HIPAA specifies 18 points of information by which a reasonable person could identify someone. It is thus the responsibility of physicians and their staff to keep any “identifiable” patient information secure. “This is becoming a very complicated problem, and it really needs to be addressed because the violations are starting to increase and the law is not always clear,” says Dr. Goldberg. “The government can go after any physician to impose compliance. Most of which don’t involve civil monetary penalties, but they could.”
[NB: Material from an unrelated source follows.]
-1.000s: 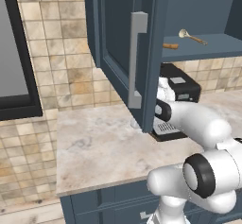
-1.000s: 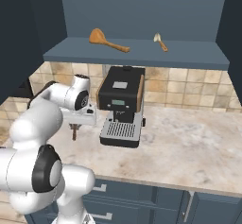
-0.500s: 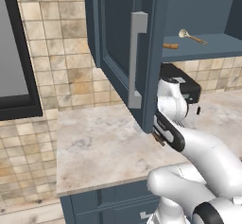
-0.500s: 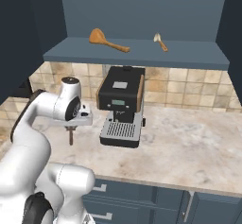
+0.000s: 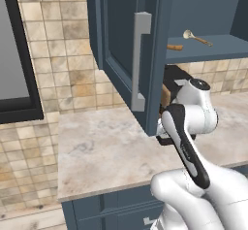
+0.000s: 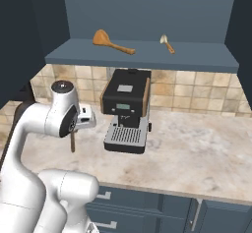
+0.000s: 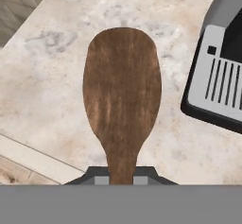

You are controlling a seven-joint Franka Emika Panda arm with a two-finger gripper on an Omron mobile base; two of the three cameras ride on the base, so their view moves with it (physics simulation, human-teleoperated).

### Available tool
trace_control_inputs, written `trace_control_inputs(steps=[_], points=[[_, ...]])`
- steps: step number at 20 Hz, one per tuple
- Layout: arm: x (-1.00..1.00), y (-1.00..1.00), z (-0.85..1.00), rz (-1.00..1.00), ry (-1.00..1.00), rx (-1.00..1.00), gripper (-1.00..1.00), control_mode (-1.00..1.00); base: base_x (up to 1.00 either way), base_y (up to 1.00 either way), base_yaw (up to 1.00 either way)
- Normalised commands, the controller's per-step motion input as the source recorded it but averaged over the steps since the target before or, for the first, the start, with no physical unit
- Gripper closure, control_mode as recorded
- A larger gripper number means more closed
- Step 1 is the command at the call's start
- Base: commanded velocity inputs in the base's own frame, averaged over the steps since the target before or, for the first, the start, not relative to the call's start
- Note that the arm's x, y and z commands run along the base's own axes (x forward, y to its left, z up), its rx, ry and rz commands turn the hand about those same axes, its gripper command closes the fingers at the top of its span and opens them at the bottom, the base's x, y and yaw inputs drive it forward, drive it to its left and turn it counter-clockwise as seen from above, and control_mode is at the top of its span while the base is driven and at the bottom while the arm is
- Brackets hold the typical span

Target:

One way practices can reduce potential HIPAA violations is to be cognizant of conversations and interactions with patients that occur through the use of electronic means, making sure that they are properly encrypted. “Are they emailing and texting patients? If they are, is that data encrypted? If it’s not, then they’re putting themselves out to a huge liability,” says Musci. “Patients can say, I don’t care, just send me my information; it doesn’t have to be encrypted; I just want it to be easy for me to read. At that point, they’ve waived their rights to privacy. But if they haven’t explicitly said that, and gotten it documented, and you send them something that’s sensitive information over an unencrypted text or an unencrypted email, now you’re considered in data breach.”

Overall, digital security is a mindset, according to Deister. “It’s rigorous; it’s boring in a way. You want to use the words ‘always’ and ‘never’ a lot. We never want to do this; we always want to do that. There’s a level of discipline to make sure you’re always doing things right, because the reality is hackers only have to be right once, and you only need to be wrong once.”